Directions :: Transcribe all of the listing below in full.

### Provided data

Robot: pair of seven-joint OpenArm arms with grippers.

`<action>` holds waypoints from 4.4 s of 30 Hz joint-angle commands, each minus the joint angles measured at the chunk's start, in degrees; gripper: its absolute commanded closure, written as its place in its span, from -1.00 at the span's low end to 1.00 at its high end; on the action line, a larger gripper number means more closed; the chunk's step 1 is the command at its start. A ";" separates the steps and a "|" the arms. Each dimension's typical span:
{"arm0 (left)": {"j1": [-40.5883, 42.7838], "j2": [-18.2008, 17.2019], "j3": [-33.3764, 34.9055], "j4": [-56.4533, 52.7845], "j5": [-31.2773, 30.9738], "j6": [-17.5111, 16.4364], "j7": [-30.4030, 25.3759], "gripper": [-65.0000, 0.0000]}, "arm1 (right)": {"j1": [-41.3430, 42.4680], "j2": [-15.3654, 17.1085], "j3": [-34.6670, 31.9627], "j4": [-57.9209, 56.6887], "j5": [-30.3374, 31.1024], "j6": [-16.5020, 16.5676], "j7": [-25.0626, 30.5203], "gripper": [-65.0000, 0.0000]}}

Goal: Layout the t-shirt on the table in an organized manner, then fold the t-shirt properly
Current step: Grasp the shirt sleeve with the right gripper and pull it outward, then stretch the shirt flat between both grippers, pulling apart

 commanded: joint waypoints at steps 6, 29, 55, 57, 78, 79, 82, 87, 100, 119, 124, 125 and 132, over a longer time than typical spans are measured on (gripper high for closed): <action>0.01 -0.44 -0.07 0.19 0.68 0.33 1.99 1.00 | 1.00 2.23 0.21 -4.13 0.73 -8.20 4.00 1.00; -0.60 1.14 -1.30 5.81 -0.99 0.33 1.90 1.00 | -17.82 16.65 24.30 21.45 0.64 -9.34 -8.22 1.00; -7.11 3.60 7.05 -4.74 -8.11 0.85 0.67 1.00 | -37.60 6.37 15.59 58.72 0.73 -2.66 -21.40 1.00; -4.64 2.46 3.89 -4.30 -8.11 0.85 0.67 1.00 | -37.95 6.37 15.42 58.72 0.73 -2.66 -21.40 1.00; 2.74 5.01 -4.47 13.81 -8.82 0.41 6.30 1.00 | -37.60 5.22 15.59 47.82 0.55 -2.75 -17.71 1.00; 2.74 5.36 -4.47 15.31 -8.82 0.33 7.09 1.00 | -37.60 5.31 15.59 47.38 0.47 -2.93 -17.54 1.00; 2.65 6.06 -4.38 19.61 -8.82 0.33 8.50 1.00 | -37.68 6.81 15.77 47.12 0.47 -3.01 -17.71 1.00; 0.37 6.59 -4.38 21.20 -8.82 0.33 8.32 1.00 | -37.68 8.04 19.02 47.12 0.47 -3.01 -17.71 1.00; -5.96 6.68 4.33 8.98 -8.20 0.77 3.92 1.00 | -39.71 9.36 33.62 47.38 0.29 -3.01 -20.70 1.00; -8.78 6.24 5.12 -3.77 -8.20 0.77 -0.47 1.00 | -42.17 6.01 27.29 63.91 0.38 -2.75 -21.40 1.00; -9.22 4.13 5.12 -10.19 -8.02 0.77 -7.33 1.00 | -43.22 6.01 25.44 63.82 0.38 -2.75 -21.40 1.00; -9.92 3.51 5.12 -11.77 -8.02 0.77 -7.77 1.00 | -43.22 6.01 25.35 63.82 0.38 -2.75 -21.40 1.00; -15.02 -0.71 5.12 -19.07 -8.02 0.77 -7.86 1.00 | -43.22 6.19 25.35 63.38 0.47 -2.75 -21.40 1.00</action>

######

Task solution ::
Robot: pair of seven-joint OpenArm arms with grippers.

`<action>` holds waypoints from 4.4 s of 30 Hz joint-angle commands, each minus the joint angles measured at the chunk's start, in degrees; gripper: its absolute commanded closure, written as its place in its span, from -1.00 at the span's low end to 1.00 at its high end; on the action line, a larger gripper number means more closed; the chunk's step 1 is the command at its start. A ";" separates the steps and a "|" the arms. Each dimension's typical span:
{"arm0 (left)": {"j1": [-40.5883, 42.7838], "j2": [-18.2008, 17.2019], "j3": [-33.3764, 34.9055], "j4": [-56.4533, 52.7845], "j5": [-31.2773, 30.9738], "j6": [-17.5111, 16.4364], "j7": [-30.4030, 25.3759], "gripper": [-65.0000, 0.0000]}, "arm1 (right)": {"j1": [-41.3430, 42.4680], "j2": [-15.3654, 17.1085], "j3": [-34.6670, 31.9627], "j4": [-57.9209, 56.6887], "j5": [-30.3374, 31.1024], "j6": [-16.5020, 16.5676], "j7": [-25.0626, 30.5203], "gripper": [-65.0000, 0.0000]}}

Goal: Layout the t-shirt on the table in an organized manner, then fold the t-shirt properly
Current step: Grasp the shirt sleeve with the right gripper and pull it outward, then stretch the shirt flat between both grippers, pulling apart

 commanded: joint waypoints at steps 6, 29, 55, 57, 78, 79, 82, 87, 100, 119, 124, 125 and 132, over a longer time than typical spans are measured on (gripper high for closed): <action>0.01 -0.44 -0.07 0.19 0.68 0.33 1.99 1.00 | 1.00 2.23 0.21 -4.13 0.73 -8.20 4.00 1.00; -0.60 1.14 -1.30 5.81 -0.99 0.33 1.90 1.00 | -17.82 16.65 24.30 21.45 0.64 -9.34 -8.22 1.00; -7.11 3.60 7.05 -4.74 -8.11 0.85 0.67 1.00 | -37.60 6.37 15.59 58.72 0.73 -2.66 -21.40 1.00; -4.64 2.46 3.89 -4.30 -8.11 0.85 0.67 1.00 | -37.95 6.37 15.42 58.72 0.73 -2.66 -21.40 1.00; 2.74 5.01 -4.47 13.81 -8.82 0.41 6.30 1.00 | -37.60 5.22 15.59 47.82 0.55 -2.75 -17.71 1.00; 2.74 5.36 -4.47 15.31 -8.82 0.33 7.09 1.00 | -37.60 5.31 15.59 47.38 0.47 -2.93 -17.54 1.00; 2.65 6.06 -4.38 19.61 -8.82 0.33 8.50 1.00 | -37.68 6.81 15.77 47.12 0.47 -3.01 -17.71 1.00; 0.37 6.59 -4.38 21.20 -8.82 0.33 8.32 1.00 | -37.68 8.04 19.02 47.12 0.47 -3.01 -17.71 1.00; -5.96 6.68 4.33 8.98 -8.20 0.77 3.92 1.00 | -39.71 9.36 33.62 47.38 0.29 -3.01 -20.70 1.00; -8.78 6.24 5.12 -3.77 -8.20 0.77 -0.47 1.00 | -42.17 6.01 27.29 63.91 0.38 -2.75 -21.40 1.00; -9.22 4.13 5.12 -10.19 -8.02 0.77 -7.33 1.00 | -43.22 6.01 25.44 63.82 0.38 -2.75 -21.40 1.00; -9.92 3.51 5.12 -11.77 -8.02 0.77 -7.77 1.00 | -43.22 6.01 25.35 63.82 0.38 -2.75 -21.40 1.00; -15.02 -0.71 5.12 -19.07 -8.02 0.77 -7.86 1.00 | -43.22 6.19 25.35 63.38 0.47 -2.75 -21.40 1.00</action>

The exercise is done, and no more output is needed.